_The task_. The whole listing below needs to be duplicated exactly, pictures aside.

========

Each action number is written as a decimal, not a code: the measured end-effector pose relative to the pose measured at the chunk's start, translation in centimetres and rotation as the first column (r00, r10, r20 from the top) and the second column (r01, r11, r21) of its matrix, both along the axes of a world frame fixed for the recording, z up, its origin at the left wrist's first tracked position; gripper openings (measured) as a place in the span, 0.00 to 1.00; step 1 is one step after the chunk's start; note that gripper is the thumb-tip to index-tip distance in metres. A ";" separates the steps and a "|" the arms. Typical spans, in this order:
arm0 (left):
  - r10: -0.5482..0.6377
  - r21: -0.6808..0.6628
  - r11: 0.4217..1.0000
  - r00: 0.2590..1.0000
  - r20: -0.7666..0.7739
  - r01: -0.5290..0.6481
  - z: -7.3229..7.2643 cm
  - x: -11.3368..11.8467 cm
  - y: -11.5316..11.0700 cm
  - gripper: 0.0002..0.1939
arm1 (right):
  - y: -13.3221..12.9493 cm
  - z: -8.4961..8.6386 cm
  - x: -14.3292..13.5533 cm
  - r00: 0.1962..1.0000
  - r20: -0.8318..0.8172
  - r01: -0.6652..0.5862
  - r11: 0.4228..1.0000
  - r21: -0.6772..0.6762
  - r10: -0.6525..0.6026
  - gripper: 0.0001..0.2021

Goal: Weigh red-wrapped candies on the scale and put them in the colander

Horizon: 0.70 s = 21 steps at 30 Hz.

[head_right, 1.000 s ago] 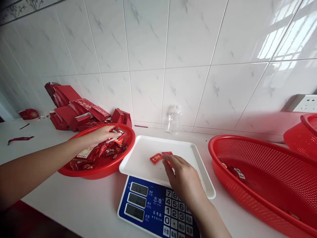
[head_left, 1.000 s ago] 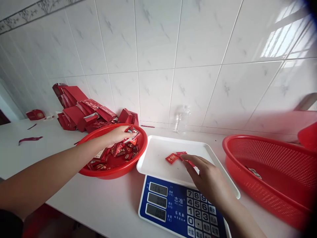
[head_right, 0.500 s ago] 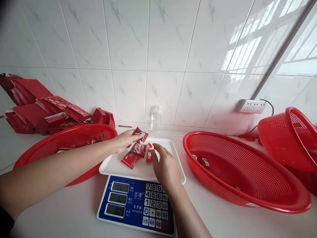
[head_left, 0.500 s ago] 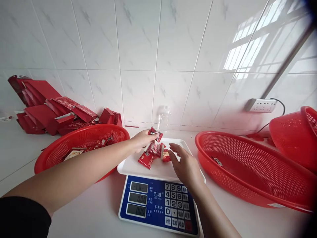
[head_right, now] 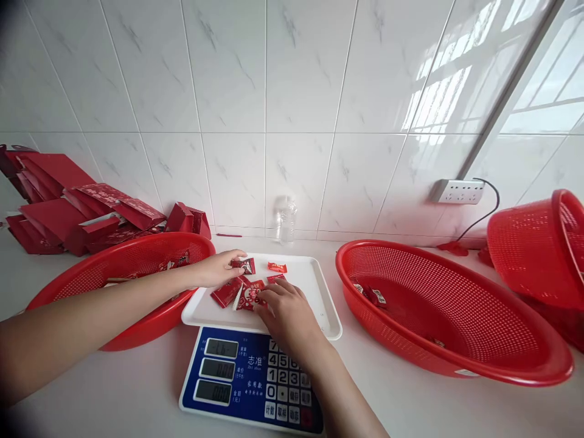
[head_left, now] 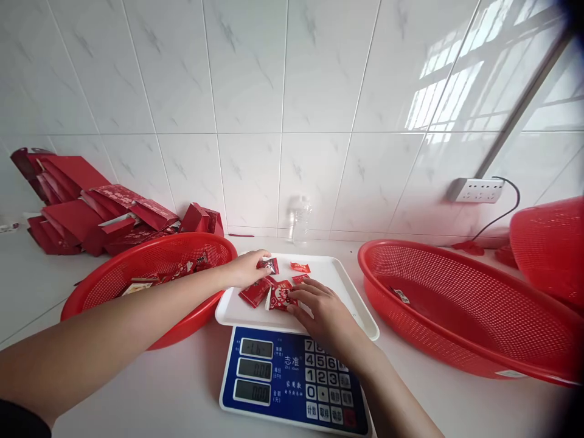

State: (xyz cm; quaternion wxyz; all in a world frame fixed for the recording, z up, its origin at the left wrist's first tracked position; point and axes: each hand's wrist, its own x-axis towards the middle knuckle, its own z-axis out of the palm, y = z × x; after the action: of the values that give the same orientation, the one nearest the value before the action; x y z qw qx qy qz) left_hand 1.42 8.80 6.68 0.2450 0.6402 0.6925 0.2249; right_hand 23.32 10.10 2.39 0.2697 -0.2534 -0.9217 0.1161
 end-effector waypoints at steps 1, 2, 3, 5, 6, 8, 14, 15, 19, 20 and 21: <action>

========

_Solution_.
Each action number is written as a decimal, not a code: the measured end-effector pose relative to the pose measured at the chunk's start, translation in centimetres and rotation as the first column (r00, r10, r20 from the top) and the second column (r01, r11, r21) of its matrix, both along the axes of a world frame fixed for the recording, z up, its origin at the left wrist's first tracked position; gripper openings (measured) as a place in the span, 0.00 to 1.00; step 1 is one step after the chunk's start; note that gripper is the thumb-tip to index-tip distance in metres. A ";" separates the steps and a "|" the arms. Typical spans, in this order:
arm0 (left):
  - r10: -0.5482..0.6377
  - r21: -0.6808..0.6628
  - r11: 0.4217..1.0000
  - r00: 0.2590..1.0000
  - r20: -0.7666..0.7739
  - r01: -0.5290..0.6481
  - z: -7.3229..7.2643 cm
  - x: -11.3368..11.8467 cm
  - y: -11.5316..11.0700 cm
  - gripper: 0.0002..0.1939
arm1 (right):
  - y: -13.3221..12.9493 cm
  - z: -8.4961..8.6386 cm
  - x: -14.3292..13.5533 cm
  - r00: 0.1962..1.0000
  - r20: -0.8318..0.8172
  - r01: -0.6652..0.5862
  - r11: 0.4228..1.0000
  - r21: -0.6772..0.6762
  - r10: -0.6525..0.6026
  - gripper: 0.0001..0.2021

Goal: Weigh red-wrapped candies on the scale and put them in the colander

Horizon: 0.70 s = 21 steps at 30 Hz.

[head_right, 1.000 s ago] 
[head_left, 1.000 s ago] 
[head_right, 0.500 s ago] 
[head_left, 0.500 s ago] 
[head_right, now] 
[head_left, now] 

State: (xyz cm; quaternion wxyz; all in a world frame fixed for the recording, z up, its origin at the left wrist's first tracked position; point and axes: each hand's wrist, its own x-axis towards the middle knuckle, its own z-axis out of the palm, y = z × x; after the action: of the values that give the same orientation, the one nearest the value before the action; x y z qw qx qy qz) left_hand 1.42 8.80 6.68 0.2450 0.6402 0.6925 0.2249; right_hand 23.32 10.10 2.39 0.2697 -0.2534 -0.9217 0.1161
 end-effector waypoints at steps 1, 2, 3, 5, 6, 8, 14, 15, 19, 20 and 21: <action>

The answer requires no further additions.